**PROBLEM TO WORK ON:** Determine how many lines in the listing below contain the word "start", then state that number by itself.
─── EXERCISE DATA
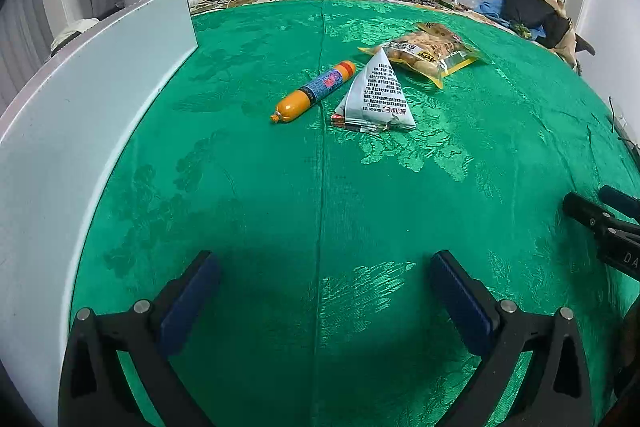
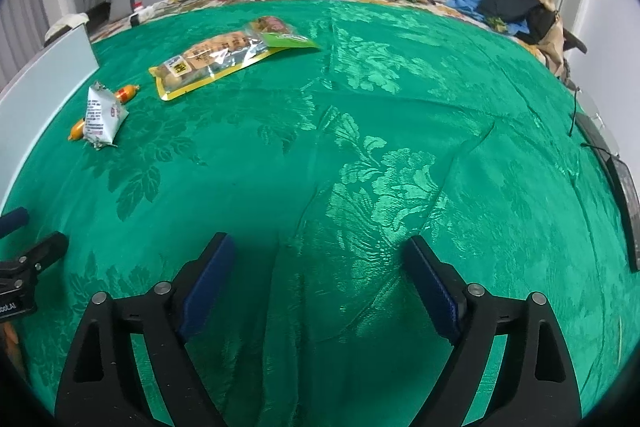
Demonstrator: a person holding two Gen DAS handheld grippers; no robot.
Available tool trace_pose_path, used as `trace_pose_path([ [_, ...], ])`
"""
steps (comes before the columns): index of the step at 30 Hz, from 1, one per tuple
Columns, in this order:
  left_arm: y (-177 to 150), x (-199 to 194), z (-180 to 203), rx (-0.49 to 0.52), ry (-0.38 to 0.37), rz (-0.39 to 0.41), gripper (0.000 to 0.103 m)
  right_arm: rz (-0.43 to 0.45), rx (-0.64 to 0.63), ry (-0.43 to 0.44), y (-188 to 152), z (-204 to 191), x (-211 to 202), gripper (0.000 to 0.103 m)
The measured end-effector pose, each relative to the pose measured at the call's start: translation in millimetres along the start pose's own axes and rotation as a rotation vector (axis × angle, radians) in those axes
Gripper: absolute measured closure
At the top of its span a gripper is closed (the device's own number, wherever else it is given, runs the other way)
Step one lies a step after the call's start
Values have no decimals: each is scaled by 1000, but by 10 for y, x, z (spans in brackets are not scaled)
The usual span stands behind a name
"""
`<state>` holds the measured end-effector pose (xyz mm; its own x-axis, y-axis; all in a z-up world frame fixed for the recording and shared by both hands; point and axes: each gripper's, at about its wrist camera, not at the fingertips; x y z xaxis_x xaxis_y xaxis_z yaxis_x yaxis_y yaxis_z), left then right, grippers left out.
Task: Organize snacks
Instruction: 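Return the left tool over the bedspread and aim at the sausage stick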
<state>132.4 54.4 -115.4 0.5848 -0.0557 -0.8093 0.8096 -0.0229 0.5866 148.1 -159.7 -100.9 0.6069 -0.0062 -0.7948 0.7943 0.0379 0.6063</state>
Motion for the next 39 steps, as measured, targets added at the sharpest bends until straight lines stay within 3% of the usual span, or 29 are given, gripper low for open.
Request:
trace_pose_path([
  [39,7,2,-4,-1,-1,1,0,0,3,5,-1,27,8,11],
])
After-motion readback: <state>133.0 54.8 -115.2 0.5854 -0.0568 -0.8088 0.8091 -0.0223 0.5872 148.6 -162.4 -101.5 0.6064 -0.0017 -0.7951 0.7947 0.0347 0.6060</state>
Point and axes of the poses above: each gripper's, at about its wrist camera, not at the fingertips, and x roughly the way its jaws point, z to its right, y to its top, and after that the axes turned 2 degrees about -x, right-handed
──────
**ANSWER SECTION:** 2